**EXERCISE**
Please tally the lines in the records that include the word "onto" and answer with the bare number.

**RECORDS FOR THIS EXERCISE**
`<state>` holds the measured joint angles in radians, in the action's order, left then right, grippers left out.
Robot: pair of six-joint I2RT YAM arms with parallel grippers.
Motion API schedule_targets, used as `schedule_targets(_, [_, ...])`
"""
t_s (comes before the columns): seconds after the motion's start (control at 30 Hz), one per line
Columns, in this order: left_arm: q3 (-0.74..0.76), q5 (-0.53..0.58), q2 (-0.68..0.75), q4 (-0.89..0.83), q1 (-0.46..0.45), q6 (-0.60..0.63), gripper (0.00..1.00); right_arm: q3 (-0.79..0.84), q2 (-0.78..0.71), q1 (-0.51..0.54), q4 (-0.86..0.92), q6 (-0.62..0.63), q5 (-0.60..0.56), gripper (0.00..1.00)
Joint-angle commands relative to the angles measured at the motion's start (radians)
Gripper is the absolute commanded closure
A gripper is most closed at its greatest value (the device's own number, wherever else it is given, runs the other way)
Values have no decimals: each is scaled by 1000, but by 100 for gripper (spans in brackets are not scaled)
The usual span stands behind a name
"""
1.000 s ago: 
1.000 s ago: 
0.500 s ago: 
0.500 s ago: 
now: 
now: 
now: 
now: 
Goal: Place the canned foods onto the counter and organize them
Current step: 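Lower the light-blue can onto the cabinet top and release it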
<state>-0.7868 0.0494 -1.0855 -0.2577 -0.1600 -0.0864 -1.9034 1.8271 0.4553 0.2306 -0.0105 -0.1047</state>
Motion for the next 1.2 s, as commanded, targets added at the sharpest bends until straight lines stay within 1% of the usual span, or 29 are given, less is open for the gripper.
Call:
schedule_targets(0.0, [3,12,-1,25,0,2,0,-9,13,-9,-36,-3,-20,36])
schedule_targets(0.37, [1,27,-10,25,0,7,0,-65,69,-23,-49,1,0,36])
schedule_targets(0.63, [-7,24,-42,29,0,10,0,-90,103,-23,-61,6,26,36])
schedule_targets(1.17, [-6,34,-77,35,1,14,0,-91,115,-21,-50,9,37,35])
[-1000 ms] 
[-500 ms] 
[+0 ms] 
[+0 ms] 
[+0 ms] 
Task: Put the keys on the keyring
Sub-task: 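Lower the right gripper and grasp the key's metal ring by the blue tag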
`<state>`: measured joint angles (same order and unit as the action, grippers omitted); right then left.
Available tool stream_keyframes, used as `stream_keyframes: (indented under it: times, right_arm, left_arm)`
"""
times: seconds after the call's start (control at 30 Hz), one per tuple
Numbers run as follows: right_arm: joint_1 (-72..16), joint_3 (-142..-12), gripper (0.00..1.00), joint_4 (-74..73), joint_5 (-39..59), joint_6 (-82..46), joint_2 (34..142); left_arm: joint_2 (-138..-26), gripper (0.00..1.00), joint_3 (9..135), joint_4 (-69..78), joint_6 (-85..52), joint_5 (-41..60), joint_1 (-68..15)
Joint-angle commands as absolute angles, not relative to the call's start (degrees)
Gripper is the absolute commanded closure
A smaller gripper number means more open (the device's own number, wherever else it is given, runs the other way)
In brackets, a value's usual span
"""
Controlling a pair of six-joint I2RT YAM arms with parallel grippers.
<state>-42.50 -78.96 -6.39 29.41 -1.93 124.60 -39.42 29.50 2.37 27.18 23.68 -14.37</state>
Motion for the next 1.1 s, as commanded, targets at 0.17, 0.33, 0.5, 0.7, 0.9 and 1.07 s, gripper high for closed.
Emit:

**PROBLEM SOLUTION**
2